I'm not an expert on busybox, but it looks like these are compile-time options, so we can't "fix" this by a configuration change. The best option may be for the maintainer of the Alpine Linux package to revert this change. Basically what the change does is turn on the internal busybox resolver, rather than using the standard library. If there is an issue with the busybox resolver code, then of course that should be fixed. However, it was a change in the Alpine Linux package that turned this feature on and "broke" it. Can we get it turned back off? An ltrace of the r8 and r9 versions clearly shows the r8 calling the standard library resolver, where r9 does not. It also shows the r9 version (with the internal busybox resolver) string comparing for domain, search, and nameserver keywords in the resolv.conf, but not options. Look at the busybox source file for nslookup.c. It has no ability to parse options, and hence ndots. Please revert this.

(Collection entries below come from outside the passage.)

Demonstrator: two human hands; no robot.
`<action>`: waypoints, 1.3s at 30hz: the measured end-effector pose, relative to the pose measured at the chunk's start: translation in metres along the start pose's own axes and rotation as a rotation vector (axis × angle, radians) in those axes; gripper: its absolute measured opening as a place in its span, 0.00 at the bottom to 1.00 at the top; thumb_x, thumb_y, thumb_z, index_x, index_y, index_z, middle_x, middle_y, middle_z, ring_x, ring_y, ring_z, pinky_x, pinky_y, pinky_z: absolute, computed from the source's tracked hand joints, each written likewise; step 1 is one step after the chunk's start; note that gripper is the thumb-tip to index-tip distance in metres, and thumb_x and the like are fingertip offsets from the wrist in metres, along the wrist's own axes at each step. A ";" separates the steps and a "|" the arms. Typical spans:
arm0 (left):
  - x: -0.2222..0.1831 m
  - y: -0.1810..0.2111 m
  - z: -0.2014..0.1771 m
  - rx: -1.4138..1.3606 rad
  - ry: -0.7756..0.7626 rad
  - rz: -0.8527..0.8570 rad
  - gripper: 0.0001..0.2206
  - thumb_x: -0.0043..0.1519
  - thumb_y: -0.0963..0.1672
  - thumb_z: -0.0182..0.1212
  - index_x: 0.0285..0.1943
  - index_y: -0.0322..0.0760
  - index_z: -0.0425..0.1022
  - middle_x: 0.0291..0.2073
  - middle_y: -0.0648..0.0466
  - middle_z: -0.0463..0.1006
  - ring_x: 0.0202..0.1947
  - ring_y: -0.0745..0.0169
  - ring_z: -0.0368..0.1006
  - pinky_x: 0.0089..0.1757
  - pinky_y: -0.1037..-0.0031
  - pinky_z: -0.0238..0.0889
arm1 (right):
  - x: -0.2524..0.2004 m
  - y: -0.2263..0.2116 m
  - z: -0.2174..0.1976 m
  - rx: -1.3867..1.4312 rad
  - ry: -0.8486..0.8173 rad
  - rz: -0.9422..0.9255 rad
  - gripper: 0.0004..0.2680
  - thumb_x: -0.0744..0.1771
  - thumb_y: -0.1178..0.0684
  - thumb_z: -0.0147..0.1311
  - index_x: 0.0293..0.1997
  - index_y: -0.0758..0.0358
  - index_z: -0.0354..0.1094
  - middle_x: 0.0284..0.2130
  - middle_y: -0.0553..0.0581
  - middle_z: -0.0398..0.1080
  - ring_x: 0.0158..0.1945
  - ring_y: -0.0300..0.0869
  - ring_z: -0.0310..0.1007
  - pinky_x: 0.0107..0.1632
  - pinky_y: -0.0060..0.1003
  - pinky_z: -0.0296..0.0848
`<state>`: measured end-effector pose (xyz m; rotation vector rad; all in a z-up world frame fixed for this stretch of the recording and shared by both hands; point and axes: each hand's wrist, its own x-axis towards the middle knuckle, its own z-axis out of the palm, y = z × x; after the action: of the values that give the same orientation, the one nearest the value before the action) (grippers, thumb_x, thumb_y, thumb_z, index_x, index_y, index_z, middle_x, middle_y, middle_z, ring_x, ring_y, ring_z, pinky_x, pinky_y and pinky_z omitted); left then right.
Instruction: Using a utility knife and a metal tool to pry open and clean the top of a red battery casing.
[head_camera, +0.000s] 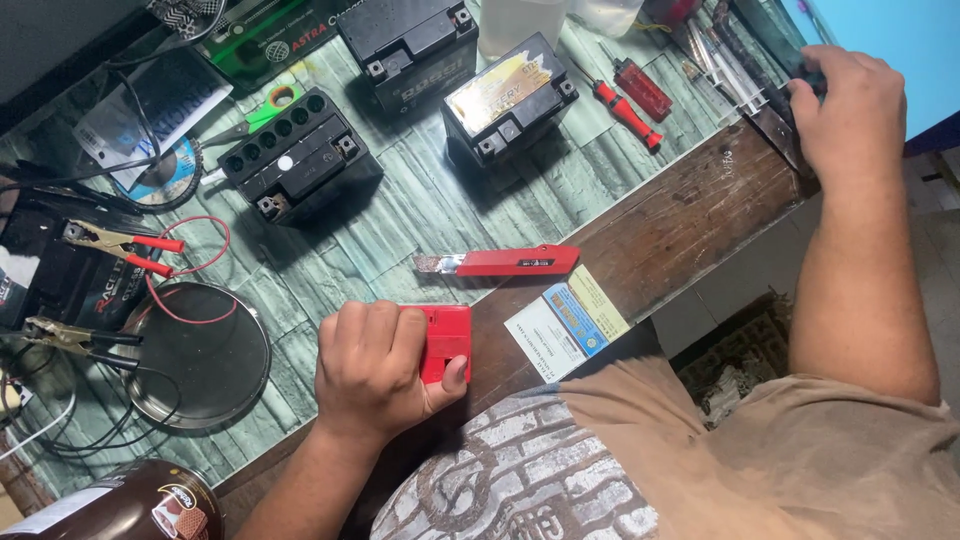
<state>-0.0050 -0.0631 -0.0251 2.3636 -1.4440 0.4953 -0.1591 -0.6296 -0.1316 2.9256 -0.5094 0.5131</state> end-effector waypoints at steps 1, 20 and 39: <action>0.000 0.000 0.000 0.001 0.003 0.004 0.23 0.65 0.58 0.42 0.28 0.40 0.63 0.24 0.51 0.61 0.24 0.51 0.55 0.30 0.60 0.47 | 0.004 -0.001 -0.003 -0.001 0.004 0.003 0.11 0.73 0.59 0.68 0.63 0.69 0.81 0.47 0.64 0.80 0.48 0.59 0.76 0.48 0.52 0.75; -0.001 0.000 -0.001 -0.041 0.075 0.005 0.23 0.64 0.58 0.41 0.27 0.39 0.63 0.25 0.50 0.65 0.25 0.50 0.59 0.31 0.61 0.50 | -0.016 -0.057 -0.048 -0.283 -0.253 0.113 0.09 0.68 0.46 0.60 0.52 0.43 0.81 0.38 0.39 0.79 0.43 0.40 0.79 0.36 0.41 0.78; -0.004 -0.001 0.000 -0.082 0.122 -0.007 0.24 0.64 0.58 0.43 0.28 0.37 0.66 0.25 0.50 0.66 0.25 0.50 0.61 0.33 0.62 0.49 | -0.026 -0.056 -0.094 0.925 -0.274 0.897 0.07 0.67 0.64 0.36 0.43 0.54 0.56 0.30 0.57 0.61 0.30 0.37 0.60 0.27 0.27 0.58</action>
<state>-0.0062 -0.0595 -0.0273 2.2338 -1.3751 0.5575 -0.1919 -0.5524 -0.0565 3.4298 -2.1757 0.5070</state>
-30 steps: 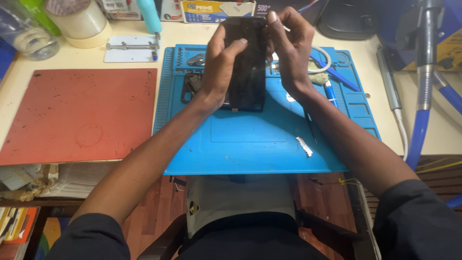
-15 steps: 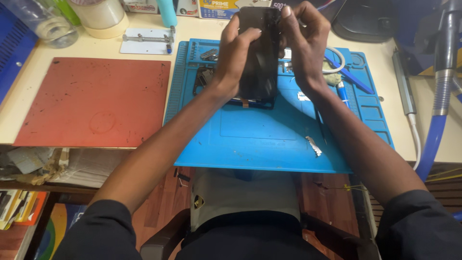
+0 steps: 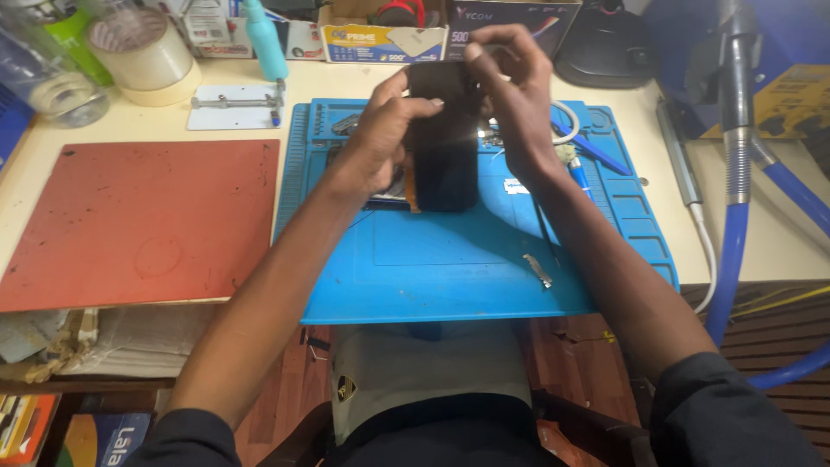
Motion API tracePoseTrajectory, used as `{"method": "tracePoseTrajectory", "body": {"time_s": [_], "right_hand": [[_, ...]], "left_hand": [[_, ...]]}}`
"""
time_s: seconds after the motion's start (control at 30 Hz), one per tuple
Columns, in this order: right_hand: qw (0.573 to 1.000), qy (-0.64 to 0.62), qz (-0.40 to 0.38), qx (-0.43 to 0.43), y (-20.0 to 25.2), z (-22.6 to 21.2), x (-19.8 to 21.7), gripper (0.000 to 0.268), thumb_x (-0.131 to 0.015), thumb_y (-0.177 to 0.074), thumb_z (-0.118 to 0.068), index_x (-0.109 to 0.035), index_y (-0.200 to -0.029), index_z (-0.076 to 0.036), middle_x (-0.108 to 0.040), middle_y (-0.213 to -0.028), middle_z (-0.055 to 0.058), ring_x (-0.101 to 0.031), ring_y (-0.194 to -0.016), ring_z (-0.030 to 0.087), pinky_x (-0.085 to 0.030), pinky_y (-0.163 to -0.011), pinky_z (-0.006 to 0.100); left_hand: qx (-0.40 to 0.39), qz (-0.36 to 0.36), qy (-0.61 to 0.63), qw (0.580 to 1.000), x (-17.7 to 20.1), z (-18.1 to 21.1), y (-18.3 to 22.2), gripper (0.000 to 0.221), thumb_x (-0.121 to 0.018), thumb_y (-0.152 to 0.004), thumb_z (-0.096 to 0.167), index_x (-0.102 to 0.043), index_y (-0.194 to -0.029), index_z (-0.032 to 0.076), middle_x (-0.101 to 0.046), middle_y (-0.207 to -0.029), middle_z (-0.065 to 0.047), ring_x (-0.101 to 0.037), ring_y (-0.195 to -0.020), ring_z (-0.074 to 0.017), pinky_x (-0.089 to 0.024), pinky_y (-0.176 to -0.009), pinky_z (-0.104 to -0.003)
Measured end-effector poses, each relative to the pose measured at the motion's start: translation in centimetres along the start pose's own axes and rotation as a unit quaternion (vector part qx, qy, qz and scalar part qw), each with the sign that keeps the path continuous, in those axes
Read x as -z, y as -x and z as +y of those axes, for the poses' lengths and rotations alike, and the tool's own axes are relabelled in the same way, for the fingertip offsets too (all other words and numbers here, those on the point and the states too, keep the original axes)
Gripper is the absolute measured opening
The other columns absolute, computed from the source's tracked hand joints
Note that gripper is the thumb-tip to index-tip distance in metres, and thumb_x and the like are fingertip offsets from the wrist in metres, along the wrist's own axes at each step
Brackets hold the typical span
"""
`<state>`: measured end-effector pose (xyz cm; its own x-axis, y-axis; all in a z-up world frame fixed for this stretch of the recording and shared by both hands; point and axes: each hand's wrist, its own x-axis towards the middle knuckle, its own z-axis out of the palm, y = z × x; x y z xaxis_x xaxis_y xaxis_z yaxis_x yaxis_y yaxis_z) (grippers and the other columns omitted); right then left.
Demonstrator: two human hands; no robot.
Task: The person disassembles a mobile phone by removing the back panel and then taking out internal components including a battery and several circuit boards by hand.
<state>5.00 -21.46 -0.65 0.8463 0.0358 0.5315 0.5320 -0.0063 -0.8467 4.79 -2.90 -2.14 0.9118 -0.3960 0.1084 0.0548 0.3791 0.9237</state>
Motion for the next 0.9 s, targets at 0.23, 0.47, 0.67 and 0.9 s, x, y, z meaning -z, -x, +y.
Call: {"method": "tracePoseTrajectory", "body": {"time_s": [0.23, 0.47, 0.67, 0.9], "right_hand": [[0.995, 0.038, -0.059, -0.074, 0.0, -0.2, 0.2, 0.024, -0.070, -0.099, -0.024, -0.072, -0.110, -0.003, -0.064, -0.075, -0.003, -0.053, -0.059, 0.003, -0.039, -0.050, 0.020], [0.984, 0.015, -0.119, -0.128, 0.4, -0.8, 0.0, 0.032, -0.067, -0.100, -0.033, -0.070, -0.093, -0.003, -0.063, -0.075, -0.003, -0.056, -0.062, 0.004, -0.043, -0.053, 0.023], [0.986, 0.020, -0.121, -0.110, 0.7, -1.8, 0.2, 0.032, -0.070, -0.100, -0.033, -0.072, -0.095, -0.001, -0.062, -0.076, -0.002, -0.055, -0.062, 0.005, -0.046, -0.056, 0.025], [0.977, -0.008, -0.155, -0.146, 0.4, -1.4, 0.6, 0.035, -0.065, -0.101, -0.036, -0.072, -0.093, -0.002, -0.065, -0.076, 0.000, -0.057, -0.066, 0.006, -0.047, -0.059, 0.025]], "left_hand": [[0.019, -0.003, -0.006, 1.000, 0.0, 0.3, 0.5, 0.042, -0.056, -0.085, 0.009, -0.055, -0.127, 0.005, -0.068, -0.110, -0.013, -0.074, -0.092, -0.0203, -0.067, -0.067, -0.037], [0.032, 0.017, 0.059, 0.998, 1.2, -0.2, 0.0, 0.046, -0.051, -0.077, 0.010, -0.058, -0.121, 0.000, -0.068, -0.103, -0.017, -0.072, -0.090, -0.0251, -0.065, -0.080, -0.040], [0.059, 0.025, 0.116, 0.991, 1.2, 0.1, 0.2, 0.053, -0.042, -0.085, 0.030, -0.062, -0.121, -0.005, -0.072, -0.103, -0.020, -0.073, -0.092, -0.0284, -0.064, -0.080, -0.043], [0.060, 0.050, 0.121, 0.990, 1.8, -0.8, -0.1, 0.093, -0.028, -0.090, 0.072, -0.062, -0.132, -0.004, -0.072, -0.111, -0.022, -0.074, -0.103, -0.0278, -0.064, -0.090, -0.046]]}}
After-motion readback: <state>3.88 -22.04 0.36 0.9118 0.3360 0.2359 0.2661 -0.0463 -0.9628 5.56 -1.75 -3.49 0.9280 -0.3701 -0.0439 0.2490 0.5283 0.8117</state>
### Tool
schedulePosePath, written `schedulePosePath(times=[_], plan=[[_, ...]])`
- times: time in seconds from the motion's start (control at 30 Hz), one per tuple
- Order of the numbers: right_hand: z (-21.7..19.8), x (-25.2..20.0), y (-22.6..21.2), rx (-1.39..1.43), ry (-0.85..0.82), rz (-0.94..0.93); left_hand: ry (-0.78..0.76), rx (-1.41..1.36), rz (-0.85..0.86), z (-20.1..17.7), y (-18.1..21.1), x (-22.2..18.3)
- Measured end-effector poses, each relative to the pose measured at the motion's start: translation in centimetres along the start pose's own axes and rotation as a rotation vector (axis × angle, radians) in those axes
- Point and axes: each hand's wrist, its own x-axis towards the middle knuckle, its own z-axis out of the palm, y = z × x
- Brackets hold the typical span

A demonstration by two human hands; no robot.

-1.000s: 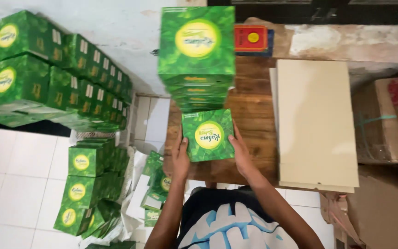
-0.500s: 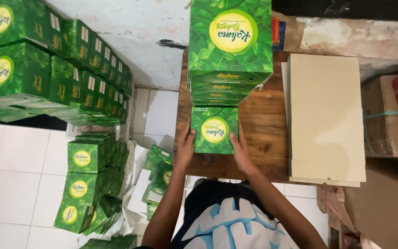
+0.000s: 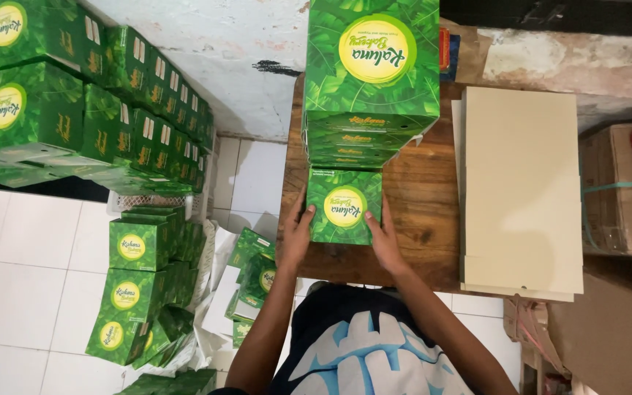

Oh, and it is also broken in alpine:latest, which uses busybox-1.31.1-r19, ltrace shows the same behavior.

willzgli commented 3 years ago

We're now on Alpine 3.12.0 if you grab alpine:latest. It looks like nslookup is working fine. So this "ticket" should be closed.

user@server:~$ docker container run --rm --net dnsrr alpine nslookup search
Server:         127.0.0.11
Address:        127.0.0.11:53

** server can't find search.u01: NXDOMAIN

** server can't find search.u01: NXDOMAIN

user@server:~$ docker container run --rm --net dnsrr alpine nslookup search.
Server:         127.0.0.11
Address:        127.0.0.11:53

Non-authoritative answer:
Non-authoritative answer:
Name:   search
Address: 172.18.0.3
Name:   search
Address: 172.18.0.2

This is on alpine:latest

But I found the nslookup in both alpine:3.12 and alpine:3.12.0 doesn't use search option when the number of dots in name is equal or greater than 1. In test pod , content of /etc/resolv.conf is bellow. Platform is linux/amd64

nameserver 172.16.253.163 search default.svc.cluster.local svc.cluster.local cluster.local options ndots:5

For example:

nslookup google.com

image

As shown above, only request with "google.com. " is sent to dns pod.

nslookup google

image

I am confused, which version of alpine or busybox will do search functions correctly on earth ?

verdel commented 3 years ago

But I found the nslookup in both alpine:3.12 and alpine:3.12.0 doesn't use search option when the number of dots in name is equal or greater than 1. In test pod , content of /etc/resolv.conf is bellow. Platform is linux/amd64

I found the reason for this behavior. Alpine version 3.11.2 use busybox version 1.31.1-r8 Alpine version 3.11.3 use busybox version 1.31.1-r9

In alpine 3.11.3 for busybox package maintainers enable compile flag CONFIG_FEATURE_NSLOOKUP_BIG and CONFIG_FEATURE_NSLOOKUP_LONG_OPTIONS (https://github.com/alpinelinux/aports/commit/e5c984f68aabb28de623a7e3ada5a223c2b66d77).

This change the implementation of nslookup. With this option disabled, the getaddrinfo() function is called from the musl system library. This function takes into account the value of the ndots option from /etc/resolv.conf.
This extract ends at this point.